──────── Data provided ────────

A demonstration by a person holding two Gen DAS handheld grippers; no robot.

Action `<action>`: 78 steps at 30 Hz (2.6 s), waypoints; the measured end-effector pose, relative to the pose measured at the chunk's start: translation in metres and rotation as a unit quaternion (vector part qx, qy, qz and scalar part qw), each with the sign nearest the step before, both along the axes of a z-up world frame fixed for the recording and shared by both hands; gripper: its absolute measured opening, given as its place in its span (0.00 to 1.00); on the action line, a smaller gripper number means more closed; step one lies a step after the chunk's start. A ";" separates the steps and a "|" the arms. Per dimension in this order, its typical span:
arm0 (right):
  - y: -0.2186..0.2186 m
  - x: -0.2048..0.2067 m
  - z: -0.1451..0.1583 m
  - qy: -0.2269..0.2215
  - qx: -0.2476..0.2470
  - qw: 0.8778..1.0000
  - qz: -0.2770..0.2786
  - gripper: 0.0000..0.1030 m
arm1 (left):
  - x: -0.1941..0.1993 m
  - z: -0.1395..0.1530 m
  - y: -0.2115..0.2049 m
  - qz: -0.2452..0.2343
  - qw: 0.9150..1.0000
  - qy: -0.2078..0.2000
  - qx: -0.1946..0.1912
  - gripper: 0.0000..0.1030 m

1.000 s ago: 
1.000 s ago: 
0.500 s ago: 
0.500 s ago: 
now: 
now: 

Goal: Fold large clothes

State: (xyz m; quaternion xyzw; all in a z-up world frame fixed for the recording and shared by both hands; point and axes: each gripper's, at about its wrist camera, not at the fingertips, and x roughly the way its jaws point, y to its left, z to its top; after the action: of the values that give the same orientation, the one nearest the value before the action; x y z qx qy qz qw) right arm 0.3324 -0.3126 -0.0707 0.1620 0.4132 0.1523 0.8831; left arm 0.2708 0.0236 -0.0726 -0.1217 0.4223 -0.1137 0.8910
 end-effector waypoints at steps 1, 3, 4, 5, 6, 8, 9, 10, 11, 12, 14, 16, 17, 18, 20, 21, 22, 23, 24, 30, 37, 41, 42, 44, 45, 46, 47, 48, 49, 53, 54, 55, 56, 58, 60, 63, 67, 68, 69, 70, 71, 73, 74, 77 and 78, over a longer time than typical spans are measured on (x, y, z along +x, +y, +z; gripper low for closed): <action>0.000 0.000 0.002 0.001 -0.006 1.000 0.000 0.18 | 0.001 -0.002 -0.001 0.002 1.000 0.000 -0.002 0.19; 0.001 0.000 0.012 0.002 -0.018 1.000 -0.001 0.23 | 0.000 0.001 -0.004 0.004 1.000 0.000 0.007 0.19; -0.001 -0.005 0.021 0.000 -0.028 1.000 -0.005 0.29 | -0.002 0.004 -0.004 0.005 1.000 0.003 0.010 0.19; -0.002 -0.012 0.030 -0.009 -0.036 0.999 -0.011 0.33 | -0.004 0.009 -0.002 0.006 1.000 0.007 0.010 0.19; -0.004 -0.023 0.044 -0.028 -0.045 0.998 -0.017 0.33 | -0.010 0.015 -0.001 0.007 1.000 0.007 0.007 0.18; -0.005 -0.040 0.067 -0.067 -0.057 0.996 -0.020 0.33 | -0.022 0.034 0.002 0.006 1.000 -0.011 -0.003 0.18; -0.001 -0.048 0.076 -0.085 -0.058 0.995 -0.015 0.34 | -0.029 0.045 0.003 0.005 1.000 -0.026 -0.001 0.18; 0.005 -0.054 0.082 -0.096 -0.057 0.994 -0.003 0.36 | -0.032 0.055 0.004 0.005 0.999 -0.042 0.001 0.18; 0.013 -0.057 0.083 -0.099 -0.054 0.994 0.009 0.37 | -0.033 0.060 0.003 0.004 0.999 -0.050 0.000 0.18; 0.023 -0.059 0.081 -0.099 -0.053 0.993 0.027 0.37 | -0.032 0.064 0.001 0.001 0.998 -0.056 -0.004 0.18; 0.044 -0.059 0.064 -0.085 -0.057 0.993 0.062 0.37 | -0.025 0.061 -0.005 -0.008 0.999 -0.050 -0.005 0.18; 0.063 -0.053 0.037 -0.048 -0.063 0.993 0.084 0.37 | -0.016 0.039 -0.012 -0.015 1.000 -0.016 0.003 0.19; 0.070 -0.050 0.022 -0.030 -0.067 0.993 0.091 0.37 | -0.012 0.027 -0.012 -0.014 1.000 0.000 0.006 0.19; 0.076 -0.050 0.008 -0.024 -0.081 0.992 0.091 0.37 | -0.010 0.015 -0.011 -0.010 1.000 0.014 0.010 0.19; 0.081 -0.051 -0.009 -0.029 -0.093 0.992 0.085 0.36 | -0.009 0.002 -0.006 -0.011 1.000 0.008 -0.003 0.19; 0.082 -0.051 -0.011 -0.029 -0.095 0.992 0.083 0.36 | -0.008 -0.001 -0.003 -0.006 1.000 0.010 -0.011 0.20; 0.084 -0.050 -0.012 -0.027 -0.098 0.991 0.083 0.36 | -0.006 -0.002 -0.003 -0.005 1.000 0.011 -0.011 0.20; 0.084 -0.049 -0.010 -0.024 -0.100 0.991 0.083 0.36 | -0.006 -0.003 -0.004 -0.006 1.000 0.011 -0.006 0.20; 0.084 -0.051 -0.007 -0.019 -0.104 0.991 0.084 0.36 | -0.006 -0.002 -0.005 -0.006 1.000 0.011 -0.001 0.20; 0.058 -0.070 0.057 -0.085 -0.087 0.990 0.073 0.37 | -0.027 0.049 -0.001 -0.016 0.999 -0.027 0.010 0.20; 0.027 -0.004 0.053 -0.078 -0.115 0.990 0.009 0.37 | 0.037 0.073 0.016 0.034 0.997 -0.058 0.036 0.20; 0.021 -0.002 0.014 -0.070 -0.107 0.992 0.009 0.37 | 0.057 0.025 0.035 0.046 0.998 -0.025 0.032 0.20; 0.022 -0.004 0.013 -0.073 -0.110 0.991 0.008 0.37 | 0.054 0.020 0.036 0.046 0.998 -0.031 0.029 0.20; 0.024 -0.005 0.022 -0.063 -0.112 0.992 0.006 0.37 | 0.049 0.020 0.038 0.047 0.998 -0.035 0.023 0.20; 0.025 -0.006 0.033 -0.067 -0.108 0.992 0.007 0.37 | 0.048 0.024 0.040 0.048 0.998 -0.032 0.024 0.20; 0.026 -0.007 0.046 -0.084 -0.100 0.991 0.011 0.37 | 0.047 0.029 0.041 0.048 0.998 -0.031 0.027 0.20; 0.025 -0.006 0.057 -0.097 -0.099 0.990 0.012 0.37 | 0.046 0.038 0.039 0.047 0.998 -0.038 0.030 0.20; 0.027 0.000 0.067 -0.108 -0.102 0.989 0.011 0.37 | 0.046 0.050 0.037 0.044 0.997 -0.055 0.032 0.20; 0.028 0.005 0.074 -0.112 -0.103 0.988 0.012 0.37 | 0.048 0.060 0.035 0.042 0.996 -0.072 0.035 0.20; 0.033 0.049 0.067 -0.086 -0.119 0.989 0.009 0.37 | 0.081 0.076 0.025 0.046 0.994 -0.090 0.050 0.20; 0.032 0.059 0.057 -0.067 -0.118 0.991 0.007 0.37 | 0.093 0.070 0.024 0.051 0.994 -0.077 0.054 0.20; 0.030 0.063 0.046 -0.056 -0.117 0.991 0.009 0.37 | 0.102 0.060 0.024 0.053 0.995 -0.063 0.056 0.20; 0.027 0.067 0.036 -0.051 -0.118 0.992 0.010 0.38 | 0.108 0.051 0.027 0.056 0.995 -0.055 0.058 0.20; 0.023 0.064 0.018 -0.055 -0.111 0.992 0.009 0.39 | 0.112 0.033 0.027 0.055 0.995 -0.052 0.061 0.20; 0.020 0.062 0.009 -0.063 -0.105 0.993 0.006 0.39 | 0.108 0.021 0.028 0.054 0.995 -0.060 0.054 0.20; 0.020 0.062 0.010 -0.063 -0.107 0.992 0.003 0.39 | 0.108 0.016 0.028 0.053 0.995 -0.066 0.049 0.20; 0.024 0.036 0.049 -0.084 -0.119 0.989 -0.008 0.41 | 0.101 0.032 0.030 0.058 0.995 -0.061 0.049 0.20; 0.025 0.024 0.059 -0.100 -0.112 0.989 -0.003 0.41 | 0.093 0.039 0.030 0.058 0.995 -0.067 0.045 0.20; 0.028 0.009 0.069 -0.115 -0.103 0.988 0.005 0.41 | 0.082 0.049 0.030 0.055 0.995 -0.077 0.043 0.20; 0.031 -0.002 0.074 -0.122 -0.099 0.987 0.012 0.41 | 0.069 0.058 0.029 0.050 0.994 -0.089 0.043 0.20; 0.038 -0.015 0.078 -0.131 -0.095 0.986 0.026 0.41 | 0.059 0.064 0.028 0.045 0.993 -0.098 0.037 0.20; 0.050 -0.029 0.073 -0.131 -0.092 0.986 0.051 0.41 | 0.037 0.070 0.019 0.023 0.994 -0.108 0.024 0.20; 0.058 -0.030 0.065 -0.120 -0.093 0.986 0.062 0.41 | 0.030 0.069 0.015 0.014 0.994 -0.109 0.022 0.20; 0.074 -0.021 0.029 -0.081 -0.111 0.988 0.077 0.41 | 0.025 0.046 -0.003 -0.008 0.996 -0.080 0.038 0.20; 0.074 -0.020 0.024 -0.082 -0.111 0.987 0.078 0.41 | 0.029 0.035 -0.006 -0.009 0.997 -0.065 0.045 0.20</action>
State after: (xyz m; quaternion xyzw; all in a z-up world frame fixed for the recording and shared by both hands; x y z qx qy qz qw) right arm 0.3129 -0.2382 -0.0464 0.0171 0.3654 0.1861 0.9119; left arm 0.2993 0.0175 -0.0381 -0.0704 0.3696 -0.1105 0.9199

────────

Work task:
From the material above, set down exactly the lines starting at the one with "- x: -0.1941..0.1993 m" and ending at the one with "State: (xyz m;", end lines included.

Reply:
  - x: -0.1941..0.1993 m
  - z: -0.1395..0.1530 m
  - y: -0.2115..0.2049 m
  - qz: -0.2452..0.2343
  - qw: 0.9150..1.0000
  - qy: -0.2078..0.2000
  - qx: -0.1946..0.1912
  - gripper: 0.0000..0.1030 m

1.000 s ago: 
1.000 s ago: 
0.500 s ago: 
0.500 s ago: 
now: 
now: 

Goal: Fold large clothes

State: (xyz m; quaternion xyzw; all in a z-up world frame fixed for the recording and shared by both hands; point and axes: each gripper's, at about its wrist camera, not at the fingertips, and x roughly the way its jaws point, y to its left, z to its top; after the action: of the values that give the same orientation, the one nearest the value before the action; x y z qx qy qz qw) right arm 0.3324 -0.3126 -0.0707 0.1620 0.4132 0.1523 0.8831; left arm 0.2708 0.0236 -0.0726 -0.1217 0.4223 -0.1137 0.8910

The output given is complete.